Below are records; copy every line in them that holds the word "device".

+--

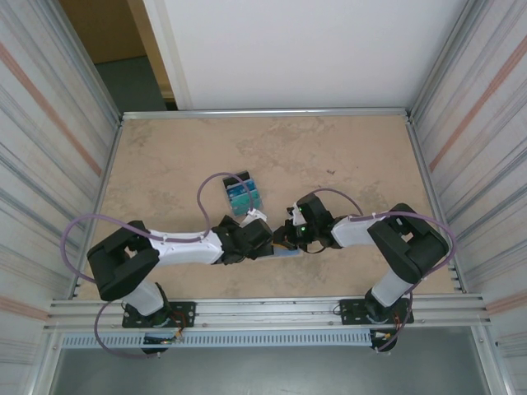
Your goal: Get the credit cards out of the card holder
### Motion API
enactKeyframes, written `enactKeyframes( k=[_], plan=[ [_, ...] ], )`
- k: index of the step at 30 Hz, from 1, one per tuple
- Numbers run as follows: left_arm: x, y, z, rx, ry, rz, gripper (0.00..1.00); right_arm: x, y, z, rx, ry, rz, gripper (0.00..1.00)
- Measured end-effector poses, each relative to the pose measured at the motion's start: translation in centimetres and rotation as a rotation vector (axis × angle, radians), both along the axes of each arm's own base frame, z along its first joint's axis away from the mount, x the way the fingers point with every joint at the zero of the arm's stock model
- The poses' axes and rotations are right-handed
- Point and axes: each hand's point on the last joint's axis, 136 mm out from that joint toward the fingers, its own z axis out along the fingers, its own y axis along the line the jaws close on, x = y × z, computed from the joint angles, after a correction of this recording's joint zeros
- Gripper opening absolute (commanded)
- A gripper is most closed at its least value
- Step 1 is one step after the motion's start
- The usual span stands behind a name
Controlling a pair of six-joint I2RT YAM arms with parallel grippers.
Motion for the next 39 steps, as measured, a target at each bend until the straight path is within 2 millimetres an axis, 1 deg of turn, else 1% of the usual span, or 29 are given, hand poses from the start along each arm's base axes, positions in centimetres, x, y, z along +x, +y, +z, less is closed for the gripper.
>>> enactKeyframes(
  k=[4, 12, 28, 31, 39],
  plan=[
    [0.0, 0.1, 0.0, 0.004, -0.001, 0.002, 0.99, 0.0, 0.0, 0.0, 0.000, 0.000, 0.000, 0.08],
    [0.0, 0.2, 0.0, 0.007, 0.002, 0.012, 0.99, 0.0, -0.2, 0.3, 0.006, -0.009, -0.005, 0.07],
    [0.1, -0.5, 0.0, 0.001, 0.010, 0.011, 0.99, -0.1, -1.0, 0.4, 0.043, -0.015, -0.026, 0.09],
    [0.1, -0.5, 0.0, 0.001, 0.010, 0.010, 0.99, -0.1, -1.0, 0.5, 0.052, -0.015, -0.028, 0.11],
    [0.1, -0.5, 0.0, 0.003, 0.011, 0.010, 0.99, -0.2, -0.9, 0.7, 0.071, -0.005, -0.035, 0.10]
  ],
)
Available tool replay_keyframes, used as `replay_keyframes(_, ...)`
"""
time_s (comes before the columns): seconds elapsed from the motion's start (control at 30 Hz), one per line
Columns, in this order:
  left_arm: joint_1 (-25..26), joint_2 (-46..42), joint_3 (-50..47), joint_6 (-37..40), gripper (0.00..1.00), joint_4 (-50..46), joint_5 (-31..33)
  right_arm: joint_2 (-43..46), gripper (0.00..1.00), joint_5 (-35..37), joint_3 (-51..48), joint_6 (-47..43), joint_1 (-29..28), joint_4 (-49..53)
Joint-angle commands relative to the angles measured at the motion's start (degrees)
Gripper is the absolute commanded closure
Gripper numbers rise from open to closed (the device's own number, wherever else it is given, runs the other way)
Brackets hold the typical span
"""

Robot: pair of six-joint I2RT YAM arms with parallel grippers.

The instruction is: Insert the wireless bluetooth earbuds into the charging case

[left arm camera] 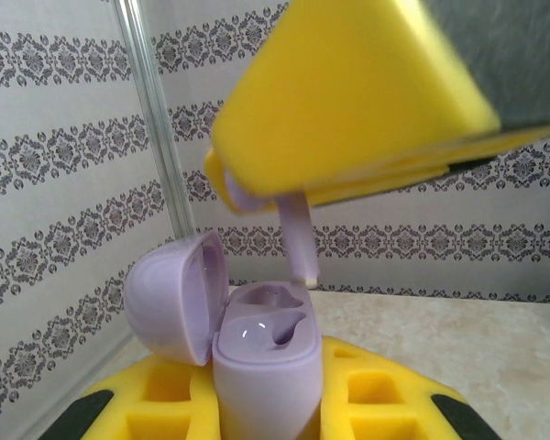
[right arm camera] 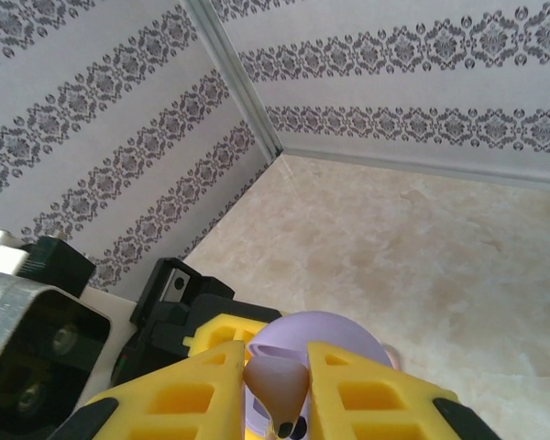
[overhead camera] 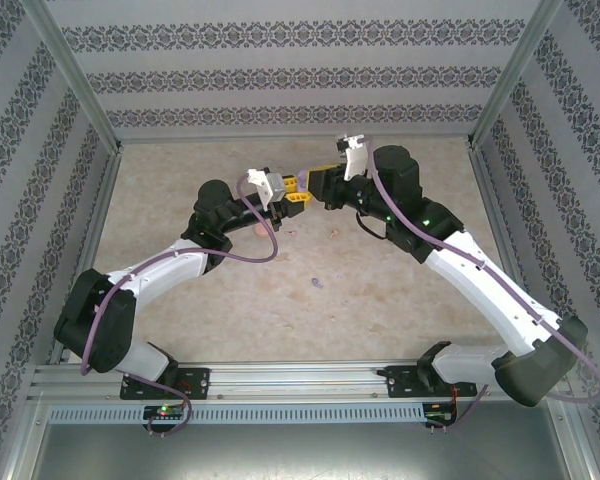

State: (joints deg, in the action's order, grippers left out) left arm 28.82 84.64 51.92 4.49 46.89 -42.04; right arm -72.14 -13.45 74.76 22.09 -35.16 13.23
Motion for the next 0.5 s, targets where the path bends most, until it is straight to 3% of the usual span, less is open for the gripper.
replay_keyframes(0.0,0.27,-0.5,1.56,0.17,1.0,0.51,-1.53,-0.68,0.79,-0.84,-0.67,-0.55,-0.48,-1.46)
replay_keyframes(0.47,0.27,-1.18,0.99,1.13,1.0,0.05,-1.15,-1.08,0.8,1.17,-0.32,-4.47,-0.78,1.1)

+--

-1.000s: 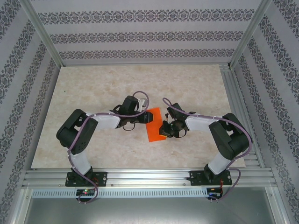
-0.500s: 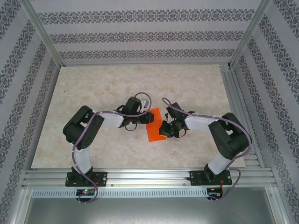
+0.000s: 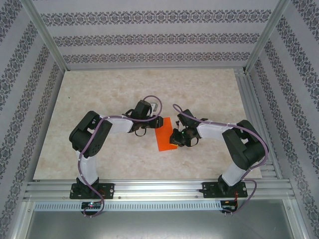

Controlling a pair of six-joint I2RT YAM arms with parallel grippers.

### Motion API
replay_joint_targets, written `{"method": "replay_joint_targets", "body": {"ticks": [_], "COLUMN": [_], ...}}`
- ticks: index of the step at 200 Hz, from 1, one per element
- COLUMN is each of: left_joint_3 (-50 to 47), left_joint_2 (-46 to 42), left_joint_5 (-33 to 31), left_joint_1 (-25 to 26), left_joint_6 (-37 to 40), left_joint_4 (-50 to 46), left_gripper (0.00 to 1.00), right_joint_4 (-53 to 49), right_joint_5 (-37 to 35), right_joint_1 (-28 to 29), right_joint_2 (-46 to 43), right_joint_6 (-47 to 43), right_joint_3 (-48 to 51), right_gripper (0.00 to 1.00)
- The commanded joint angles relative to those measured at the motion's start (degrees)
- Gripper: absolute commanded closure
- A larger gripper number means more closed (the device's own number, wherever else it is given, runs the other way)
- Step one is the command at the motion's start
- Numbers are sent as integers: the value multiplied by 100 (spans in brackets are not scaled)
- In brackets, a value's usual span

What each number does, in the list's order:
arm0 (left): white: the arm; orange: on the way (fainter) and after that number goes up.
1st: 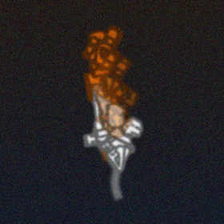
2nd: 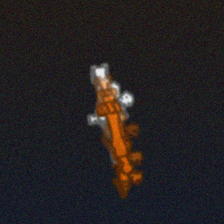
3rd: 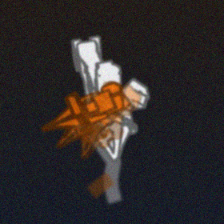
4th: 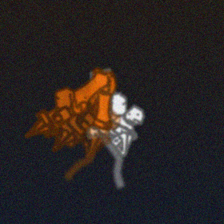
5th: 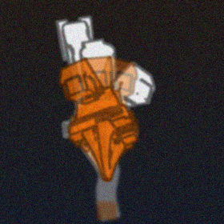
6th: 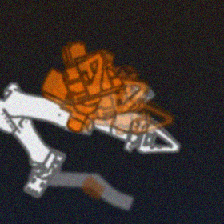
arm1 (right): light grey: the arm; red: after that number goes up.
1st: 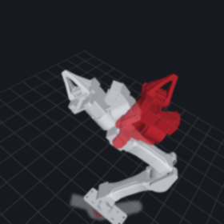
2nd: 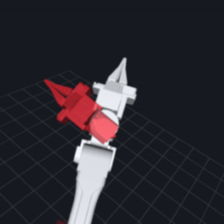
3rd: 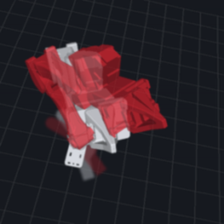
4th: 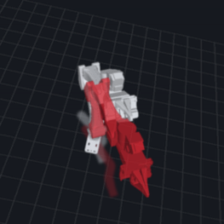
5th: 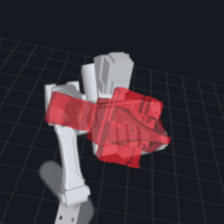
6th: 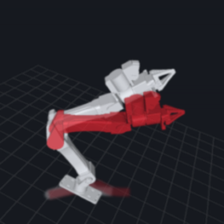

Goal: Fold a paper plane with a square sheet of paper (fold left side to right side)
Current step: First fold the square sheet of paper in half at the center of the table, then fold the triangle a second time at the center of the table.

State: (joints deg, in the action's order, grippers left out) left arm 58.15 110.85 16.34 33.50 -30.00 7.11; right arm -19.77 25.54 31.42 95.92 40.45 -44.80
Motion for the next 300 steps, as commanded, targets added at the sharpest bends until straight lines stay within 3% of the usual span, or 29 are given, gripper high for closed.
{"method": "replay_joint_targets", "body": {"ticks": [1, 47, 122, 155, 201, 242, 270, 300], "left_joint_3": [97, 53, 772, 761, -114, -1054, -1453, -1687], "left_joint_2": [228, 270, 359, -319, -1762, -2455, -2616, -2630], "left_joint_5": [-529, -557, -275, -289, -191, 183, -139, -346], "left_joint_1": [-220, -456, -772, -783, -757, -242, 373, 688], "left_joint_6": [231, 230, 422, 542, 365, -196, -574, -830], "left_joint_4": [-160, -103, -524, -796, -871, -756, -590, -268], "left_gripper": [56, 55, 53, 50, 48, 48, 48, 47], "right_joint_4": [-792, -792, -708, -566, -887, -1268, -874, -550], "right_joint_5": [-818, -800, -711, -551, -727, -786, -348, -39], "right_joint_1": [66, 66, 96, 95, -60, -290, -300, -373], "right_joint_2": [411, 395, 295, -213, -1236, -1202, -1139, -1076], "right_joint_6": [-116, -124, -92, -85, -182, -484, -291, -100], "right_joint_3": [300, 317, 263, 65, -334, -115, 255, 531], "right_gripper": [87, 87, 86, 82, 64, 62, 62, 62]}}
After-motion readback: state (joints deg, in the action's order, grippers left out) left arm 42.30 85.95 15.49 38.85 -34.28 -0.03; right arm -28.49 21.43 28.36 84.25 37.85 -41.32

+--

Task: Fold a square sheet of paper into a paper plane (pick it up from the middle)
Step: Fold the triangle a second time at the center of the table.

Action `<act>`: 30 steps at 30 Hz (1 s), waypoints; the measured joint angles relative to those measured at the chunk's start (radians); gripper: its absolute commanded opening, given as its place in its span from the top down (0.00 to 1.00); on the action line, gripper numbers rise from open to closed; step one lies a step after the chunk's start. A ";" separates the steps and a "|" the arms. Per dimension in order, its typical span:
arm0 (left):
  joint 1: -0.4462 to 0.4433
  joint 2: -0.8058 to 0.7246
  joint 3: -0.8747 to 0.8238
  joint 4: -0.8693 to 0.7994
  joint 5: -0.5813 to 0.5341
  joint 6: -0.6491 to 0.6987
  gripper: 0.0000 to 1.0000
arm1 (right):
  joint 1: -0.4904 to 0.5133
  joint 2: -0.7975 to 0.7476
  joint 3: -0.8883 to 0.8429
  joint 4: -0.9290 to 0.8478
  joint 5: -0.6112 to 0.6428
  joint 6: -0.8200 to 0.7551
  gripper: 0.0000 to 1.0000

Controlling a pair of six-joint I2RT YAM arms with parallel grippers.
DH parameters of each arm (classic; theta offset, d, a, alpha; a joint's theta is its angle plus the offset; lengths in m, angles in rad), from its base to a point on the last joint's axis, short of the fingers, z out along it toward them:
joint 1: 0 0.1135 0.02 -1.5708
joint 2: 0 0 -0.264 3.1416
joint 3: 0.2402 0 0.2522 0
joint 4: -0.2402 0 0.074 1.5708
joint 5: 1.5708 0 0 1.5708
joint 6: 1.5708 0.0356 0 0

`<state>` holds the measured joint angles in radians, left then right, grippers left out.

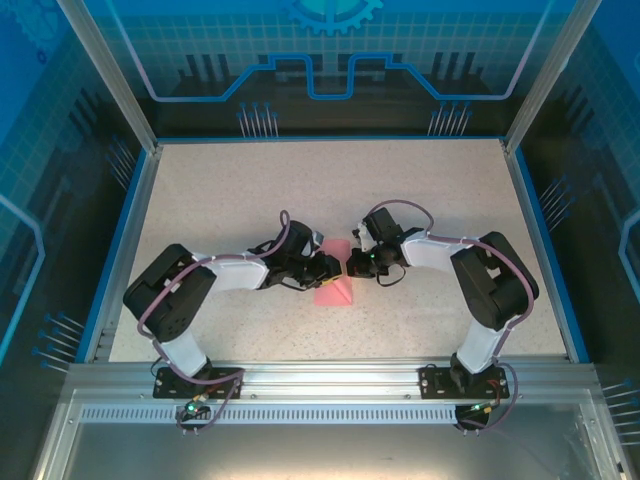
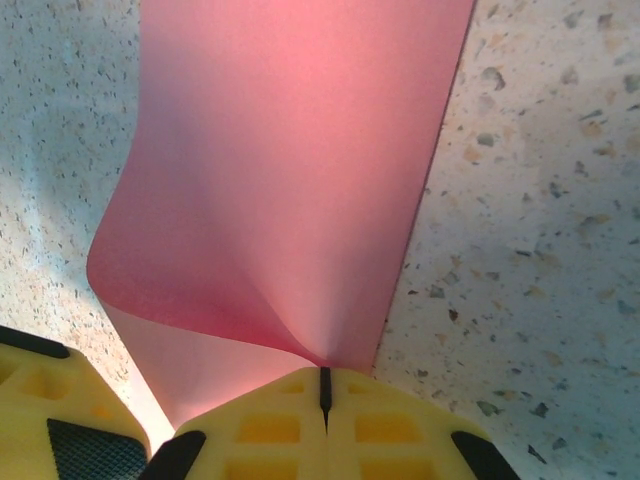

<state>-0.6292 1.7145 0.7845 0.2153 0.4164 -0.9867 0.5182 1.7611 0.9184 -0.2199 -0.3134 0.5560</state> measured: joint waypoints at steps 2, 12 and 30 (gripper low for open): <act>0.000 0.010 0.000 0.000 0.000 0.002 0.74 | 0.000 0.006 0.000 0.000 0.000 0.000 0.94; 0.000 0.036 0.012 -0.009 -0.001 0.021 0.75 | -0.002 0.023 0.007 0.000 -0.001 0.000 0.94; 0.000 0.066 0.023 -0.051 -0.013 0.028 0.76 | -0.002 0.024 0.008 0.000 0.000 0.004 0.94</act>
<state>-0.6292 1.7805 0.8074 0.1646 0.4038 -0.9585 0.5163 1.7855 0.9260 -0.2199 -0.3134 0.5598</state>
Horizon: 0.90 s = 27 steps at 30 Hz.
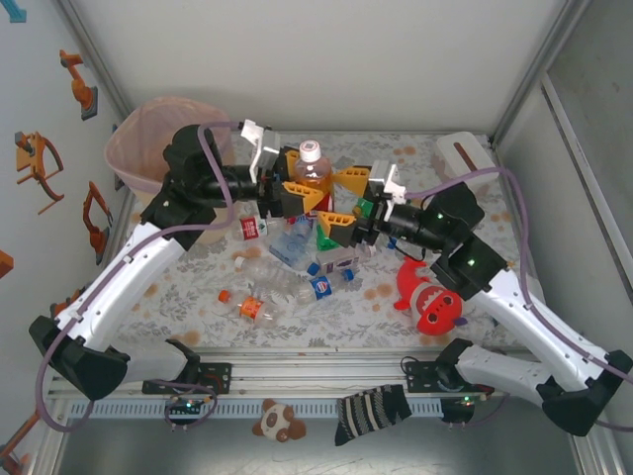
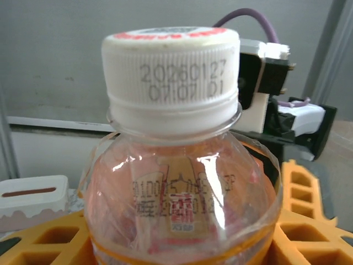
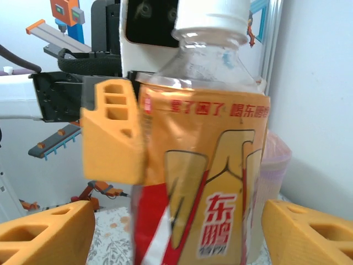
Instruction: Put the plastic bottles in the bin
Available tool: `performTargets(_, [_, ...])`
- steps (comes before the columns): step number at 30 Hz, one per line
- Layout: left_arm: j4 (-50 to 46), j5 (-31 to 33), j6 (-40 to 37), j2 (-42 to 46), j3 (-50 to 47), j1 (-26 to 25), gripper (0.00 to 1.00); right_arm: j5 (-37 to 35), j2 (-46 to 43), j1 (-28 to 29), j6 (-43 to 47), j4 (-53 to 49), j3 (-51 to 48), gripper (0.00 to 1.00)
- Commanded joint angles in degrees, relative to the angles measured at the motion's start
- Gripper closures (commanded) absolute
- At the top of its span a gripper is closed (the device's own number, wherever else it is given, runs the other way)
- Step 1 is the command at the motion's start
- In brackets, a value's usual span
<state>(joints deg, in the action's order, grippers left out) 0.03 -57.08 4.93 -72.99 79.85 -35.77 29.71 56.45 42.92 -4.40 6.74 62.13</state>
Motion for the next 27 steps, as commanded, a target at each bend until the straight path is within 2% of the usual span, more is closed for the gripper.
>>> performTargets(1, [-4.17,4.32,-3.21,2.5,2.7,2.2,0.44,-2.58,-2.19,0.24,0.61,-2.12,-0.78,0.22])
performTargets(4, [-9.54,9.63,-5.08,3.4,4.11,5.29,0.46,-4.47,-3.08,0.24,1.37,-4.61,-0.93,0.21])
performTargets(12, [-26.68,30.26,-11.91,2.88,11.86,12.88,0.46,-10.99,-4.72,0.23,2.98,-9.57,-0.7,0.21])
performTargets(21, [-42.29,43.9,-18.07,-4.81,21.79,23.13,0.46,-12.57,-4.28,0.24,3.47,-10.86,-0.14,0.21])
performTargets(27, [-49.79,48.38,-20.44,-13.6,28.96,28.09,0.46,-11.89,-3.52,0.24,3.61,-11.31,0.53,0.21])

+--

- _Response to the exercise_:
Gripper numbers rise from open to closed (the device's own number, wherever else it is given, runs the other way)
- A larger gripper number means more closed (the device's own number, wherever else it is given, runs the other way)
- At the top of its span a gripper is closed (the device's own number, wherever else it is given, runs the other way)

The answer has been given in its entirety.